**WHAT IS BEING ASKED:** Write out the listing exactly, dropping any picture it contains.

━━ THE DATA ━━

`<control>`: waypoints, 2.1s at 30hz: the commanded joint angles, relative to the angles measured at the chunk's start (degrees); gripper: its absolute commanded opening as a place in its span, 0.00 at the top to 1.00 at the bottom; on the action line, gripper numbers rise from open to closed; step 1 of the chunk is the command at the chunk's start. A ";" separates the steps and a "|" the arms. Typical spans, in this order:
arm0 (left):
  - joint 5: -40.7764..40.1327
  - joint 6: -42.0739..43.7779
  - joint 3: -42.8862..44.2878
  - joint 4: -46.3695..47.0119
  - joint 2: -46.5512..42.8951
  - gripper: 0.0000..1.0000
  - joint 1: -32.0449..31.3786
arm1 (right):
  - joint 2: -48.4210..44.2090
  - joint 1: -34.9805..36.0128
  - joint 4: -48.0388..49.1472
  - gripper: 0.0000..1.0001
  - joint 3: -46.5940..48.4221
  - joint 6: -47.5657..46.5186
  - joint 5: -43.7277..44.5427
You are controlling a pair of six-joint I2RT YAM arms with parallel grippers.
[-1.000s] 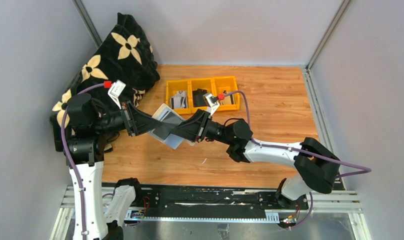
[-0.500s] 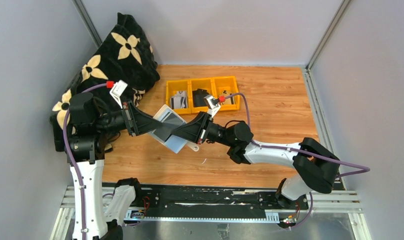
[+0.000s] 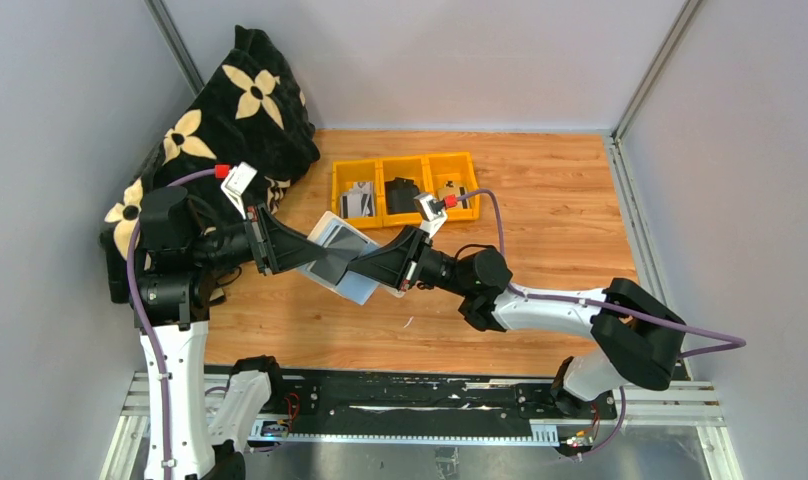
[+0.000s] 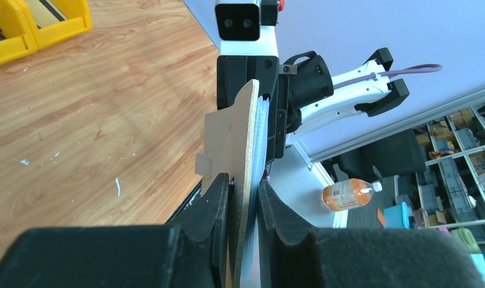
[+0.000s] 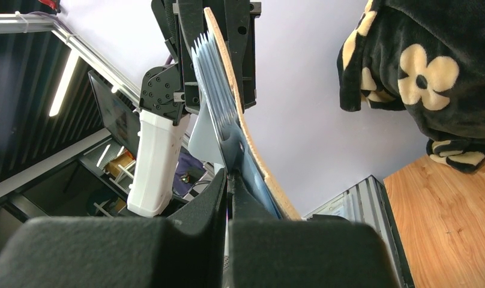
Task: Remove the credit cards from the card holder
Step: Remove the credit card from the card holder.
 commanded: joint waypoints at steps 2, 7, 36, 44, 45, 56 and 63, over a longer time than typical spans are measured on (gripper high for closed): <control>-0.35 -1.56 1.06 1.52 -0.66 0.92 0.09 | -1.22 -0.15 1.44 1.00 -0.81 -0.64 0.26; -1.88 -1.82 -0.62 1.79 -1.92 0.93 0.09 | -0.40 -0.05 0.27 0.87 1.26 -0.38 -0.58; -4.53 -27.43 -11.71 33.55 -8.08 0.83 0.09 | -3.17 -0.92 1.04 1.00 -2.87 -0.29 3.77; -6.29 -23.14 -10.33 29.98 -8.07 1.00 0.09 | -3.55 -0.93 0.27 1.00 -2.90 -0.14 3.62; -7.55 -20.90 -9.78 27.98 -8.12 1.00 0.09 | -3.26 -0.93 0.23 1.00 -2.23 0.02 3.16; -19.11 4.71 -1.28 7.70 -6.18 1.00 0.10 | -8.13 -5.67 -4.44 1.00 -5.32 -0.58 -0.32; -25.86 10.91 1.25 3.61 -5.12 1.00 0.09 | -14.40 -13.53 -20.13 1.00 -5.29 -3.46 -5.80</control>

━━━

**SOLUTION FOR THIS EXERCISE:**
`<control>`: waypoints, 2.1s at 30hz: the commanded joint angles, relative to the angles measured at the chunk's start (degrees); gripper: its absolute commanded opening as a place in its span, 0.00 at the top to 1.00 at the bottom; on the action line, gripper numbers rise from open to closed; step 1 of the chunk is the command at the chunk's start. A ";" separates the steps and a "|" the arms. Typical spans, in this order:
arm0 (left):
  - joint 5: -40.7764..40.1327
  - joint 6: -42.0739..43.7779
  - joint 3: -42.8862..44.2878
  - joint 4: -46.3695..47.0119
  - joint 2: -46.5512..42.8951
  - gripper: 0.0000..1.0000
  - joint 1: -32.0449..31.3786
arm1 (right):
  - joint 2: -48.4210..44.2090
  - joint 1: -34.9805..36.0128
  - joint 4: -48.0388..49.1472
  - gripper: 0.0000..1.0001
  - joint 3: -46.5940..48.4221
  - joint 6: -47.5657..46.5186
  - joint 5: -43.7277..44.5427
You are controlling a pair of six-joint I2RT YAM arms with parallel grippers.
[-1.000s] 
[-0.500s] 
[+0.000s] 
[+0.000s] 
[+0.000s] 
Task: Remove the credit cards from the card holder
Step: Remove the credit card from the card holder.
 commanded: joint waypoints at steps 2, 7, 36, 44, 45, 56 and 63, over a longer time than typical spans are measured on (gripper high for closed): <control>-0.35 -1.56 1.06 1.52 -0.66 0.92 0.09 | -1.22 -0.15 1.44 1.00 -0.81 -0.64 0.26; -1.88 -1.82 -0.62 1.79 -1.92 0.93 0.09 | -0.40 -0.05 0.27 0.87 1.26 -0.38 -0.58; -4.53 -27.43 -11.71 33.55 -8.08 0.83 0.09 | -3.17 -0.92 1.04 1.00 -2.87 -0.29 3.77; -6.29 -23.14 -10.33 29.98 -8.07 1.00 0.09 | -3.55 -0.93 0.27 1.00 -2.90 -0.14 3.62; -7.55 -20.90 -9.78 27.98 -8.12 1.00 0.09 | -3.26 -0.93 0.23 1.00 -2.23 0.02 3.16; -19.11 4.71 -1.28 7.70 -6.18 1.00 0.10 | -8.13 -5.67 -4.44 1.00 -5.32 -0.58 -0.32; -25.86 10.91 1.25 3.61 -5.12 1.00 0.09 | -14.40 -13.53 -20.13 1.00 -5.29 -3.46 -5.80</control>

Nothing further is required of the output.